Monday, September 7, 2009

XLP Leads The Market

Consumer Staples is a traditional defensive sector, so it's hard to believe it could be the leading sector. Nonetheless, this is what I observed.


Whenever there is a divergence between XLP and the S & P 500 Index, the market will move in the direction of XLP eventually. I didn't check whether the same holds for the past years, so maybe this is just for this rally, this year.

Good news to bulls is that the rally may continue, as XLP is in an up trend. The trend line has been tested for quite a few times.

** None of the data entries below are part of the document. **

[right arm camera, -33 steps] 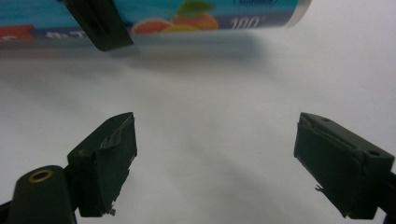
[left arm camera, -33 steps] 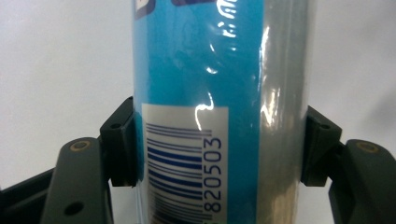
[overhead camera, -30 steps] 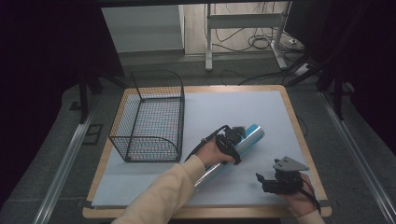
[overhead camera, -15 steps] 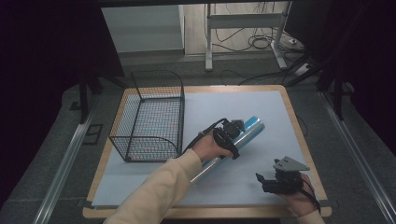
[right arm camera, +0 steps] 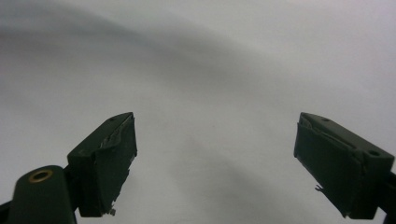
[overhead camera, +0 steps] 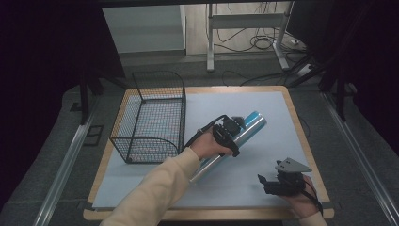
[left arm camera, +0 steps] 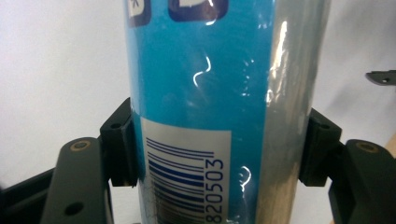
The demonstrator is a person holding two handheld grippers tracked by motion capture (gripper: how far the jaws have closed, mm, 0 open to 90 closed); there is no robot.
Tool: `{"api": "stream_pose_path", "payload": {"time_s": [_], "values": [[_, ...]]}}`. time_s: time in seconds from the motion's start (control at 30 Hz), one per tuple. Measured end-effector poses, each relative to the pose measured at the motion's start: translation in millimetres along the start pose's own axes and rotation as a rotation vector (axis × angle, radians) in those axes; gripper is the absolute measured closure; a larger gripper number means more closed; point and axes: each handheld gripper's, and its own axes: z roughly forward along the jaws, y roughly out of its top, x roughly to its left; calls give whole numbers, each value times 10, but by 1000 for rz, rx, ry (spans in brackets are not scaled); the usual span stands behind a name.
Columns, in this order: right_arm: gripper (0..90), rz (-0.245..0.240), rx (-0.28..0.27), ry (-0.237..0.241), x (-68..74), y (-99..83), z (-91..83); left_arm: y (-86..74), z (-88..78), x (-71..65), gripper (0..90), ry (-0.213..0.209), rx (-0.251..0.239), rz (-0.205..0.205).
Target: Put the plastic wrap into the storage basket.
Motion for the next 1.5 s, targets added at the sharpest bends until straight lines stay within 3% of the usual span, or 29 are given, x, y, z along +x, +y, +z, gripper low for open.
{"api": "stream_pose_path", "payload": {"time_s": [0.4, 1.0, 1.5], "values": [[135, 3, -2, -3, -3, 0, -2, 14, -79, 37, 317, 9, -16, -11], [135, 6, -9, -3, -15, 1, -16, 142, -226, 134, 317, 30, -21, 5], [136, 11, -23, -11, -38, 7, -9, 260, -360, 351, 318, 32, -38, 0]]}}
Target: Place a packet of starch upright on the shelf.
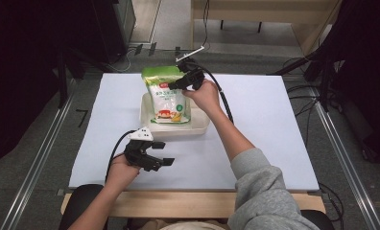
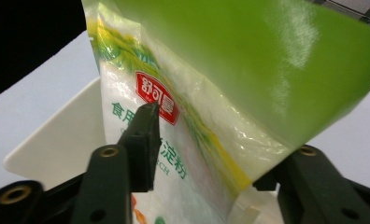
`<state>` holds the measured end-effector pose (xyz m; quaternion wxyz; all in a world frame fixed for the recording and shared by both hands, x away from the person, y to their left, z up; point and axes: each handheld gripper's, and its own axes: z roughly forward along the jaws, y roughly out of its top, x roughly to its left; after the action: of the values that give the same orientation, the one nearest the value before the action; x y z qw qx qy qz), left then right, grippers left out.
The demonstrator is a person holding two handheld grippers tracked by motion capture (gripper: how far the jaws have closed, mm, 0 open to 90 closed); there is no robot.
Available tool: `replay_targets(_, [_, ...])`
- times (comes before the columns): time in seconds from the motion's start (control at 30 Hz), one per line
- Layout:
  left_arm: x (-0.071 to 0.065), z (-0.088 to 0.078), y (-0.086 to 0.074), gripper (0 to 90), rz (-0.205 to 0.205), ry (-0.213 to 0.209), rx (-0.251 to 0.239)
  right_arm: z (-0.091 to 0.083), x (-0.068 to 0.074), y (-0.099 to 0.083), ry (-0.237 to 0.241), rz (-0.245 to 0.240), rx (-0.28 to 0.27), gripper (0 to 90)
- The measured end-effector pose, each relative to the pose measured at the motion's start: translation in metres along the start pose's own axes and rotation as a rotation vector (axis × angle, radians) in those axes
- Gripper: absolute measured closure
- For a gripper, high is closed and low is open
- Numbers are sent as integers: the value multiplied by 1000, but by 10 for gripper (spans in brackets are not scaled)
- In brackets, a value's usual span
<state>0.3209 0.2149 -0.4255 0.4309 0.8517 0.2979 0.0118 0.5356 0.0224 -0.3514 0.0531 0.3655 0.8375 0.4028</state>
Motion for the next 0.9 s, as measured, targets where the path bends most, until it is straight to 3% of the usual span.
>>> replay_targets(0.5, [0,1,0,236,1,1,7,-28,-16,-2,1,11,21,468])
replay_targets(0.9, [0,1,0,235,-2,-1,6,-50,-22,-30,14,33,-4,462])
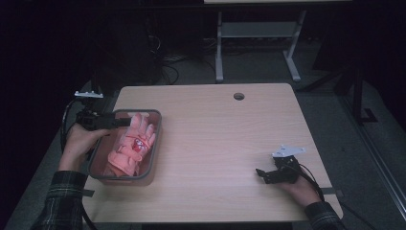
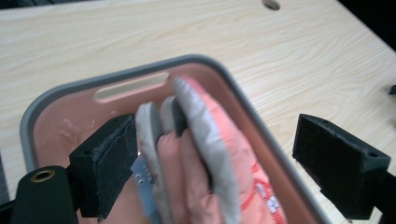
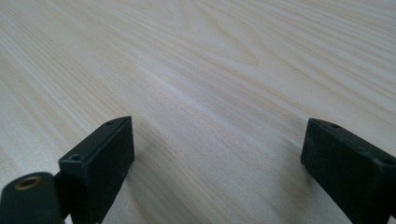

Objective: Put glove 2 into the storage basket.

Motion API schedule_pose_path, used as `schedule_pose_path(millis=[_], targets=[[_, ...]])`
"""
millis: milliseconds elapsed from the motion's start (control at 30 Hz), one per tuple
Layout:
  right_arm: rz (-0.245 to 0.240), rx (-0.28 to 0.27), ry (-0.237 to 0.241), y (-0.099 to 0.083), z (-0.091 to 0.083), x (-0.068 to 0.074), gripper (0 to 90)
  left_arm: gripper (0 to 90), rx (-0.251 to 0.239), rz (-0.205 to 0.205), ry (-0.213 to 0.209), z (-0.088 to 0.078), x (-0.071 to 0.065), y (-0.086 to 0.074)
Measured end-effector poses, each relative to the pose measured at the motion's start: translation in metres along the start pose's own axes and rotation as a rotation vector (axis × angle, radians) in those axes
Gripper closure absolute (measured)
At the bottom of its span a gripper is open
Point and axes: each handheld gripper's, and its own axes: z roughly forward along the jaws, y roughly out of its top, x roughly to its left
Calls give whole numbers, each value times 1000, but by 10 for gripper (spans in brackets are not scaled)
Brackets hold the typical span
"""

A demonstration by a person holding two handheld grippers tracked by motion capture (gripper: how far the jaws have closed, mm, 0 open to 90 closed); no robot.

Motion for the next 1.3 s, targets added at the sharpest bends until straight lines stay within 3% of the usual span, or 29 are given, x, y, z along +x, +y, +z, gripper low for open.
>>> schedule_pose_path(millis=[500,733,1000,1300], targets=[[3,-1,0,0,0,0,92,137,-54,117,-43,13,-48,16],[3,-1,0,0,0,0,92,139,-82,169,-89,28,-74,20],[3,1,2,0,0,0,85,140,-81,219,-149,52,-108,14],[3,2,1,0,0,0,83,140,-90,271,-162,72,-142,-1]])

Good news to short term bears is that for every negative divergence (XLP moves down while S & P 500 doesn't), XLP touches the trend line before developing a positive divergence and moving higher. But this time, it didn't touch the trend line yet, leaving some room for bears to speculate.

I couldn't explain this phenomena any better than the following conjecture. XLP is one of the sector ETF's that have the lowest beta. Although not equivalent, beta is related to volatility, and lower beta implies lower volatility. Lower volatility is good in the sense that the price movement will have less overshoot, thus trend lines and other technical tools may work better.

Another sector ETF having the same beta of XLP is XLU (please refer to this post for all the betas). But Utilities is a relative small sector in S & P 500, so it may not affect the market that much.

Health Care is also a traditional defense sector. If you look at the chart of XLV, you may see similar divergences, but there is no such trend line. My explanation for this is that bio-techs, a highly speculative sub-sector, is a part of Health Care, and it may blur the volatility and invalidate the analysis.

Please leave some words here if you have a better theory for this, or if you see any cracks in mine. I'd like to understand this better to know whether we can exploit this in future.